Many parents have also been voicing their concern that their children should learn to set their own limits and take responsibility for their own decisions – thereby equipping them for adult life. Or indeed, that time limits should be agreed and set with their parents rather than by the authorities. There is a worry that such rigid regulation will not allow for critical thinking or independent analysis and that kids will not learn the consequence of their actions if the parameters under which they act is always dictated for them.
Nevertheless, parents and children will not be the ones who face punishment for breaking the rules. Instead, China will require all video game companies that operate in the country to set up real-name verification for players, so that children can’t break the rules by using fake accounts.
So what now for the ‘netizens’ of China?
On the flip side there is some support for the ruling as many children are battling to adapt to real life social interaction following the months of lockdown and it is hoped that this move will encourage children to leave the screens and get outside. In addition to addressing mental health and addiction the ruling will no doubt aid physical health, given gamers spend multiple hours in a sedentary position.

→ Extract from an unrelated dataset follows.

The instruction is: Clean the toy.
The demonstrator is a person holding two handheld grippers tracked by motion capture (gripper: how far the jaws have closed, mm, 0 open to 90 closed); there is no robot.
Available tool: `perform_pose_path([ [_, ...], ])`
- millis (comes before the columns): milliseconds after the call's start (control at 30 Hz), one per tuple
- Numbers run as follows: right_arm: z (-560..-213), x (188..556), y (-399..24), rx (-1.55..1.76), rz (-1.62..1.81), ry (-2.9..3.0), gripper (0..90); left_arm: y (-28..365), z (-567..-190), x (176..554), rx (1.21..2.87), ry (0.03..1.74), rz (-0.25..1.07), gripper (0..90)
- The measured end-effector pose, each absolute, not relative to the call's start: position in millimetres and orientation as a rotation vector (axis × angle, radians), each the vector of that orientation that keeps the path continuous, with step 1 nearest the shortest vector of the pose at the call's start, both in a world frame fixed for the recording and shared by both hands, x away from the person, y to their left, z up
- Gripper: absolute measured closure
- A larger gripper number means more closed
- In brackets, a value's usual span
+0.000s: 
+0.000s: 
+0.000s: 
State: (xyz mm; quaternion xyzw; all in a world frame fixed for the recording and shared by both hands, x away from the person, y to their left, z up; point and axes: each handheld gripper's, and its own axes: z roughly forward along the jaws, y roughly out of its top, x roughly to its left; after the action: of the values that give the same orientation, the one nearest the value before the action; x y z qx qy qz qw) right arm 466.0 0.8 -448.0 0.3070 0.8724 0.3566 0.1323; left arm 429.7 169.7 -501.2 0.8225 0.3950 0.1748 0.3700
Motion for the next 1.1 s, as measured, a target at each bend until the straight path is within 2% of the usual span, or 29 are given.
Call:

ACTAsia inspired activities to provide an alternative to gaming
With gaming hours slashed and more time on their hands it is hoped that an increasing number of children in China will seek out alternative recreation. ACTAsia run an award-winning programme called Caring for Life Education for children (CFL) which is a unique six-year curriculum for all primary school years. It encompasses social welfare and citizenship, animal welfare and environmental issues and recognises the interdependence of all living things.
ACTAsia has rolled out the CFL programme in 9 Pioneer Schools and following student feedback, these schools have launched extra-curricular clubs based on CFL topics such as recycling, gardening, friendship, crafting and repurposing recycled objects. With gaming hours now off the cards, it is hoped that children will come to embrace these activities in their newly discovered free time – applying what they are learning in their CFL lessons and applying it to the wider world – outside of the virtual world.
By engaging children in such positive activities which promote animal welfare, the environment, social interaction and planet conservation, ACTAsia hope to inspire a new generation of compassionate youths who use their time constructively. In helping children learn to Care for Life, ACTAsia are supporting them to help themselves – and take all important decisions for themselves. It’s Game On for the new generation.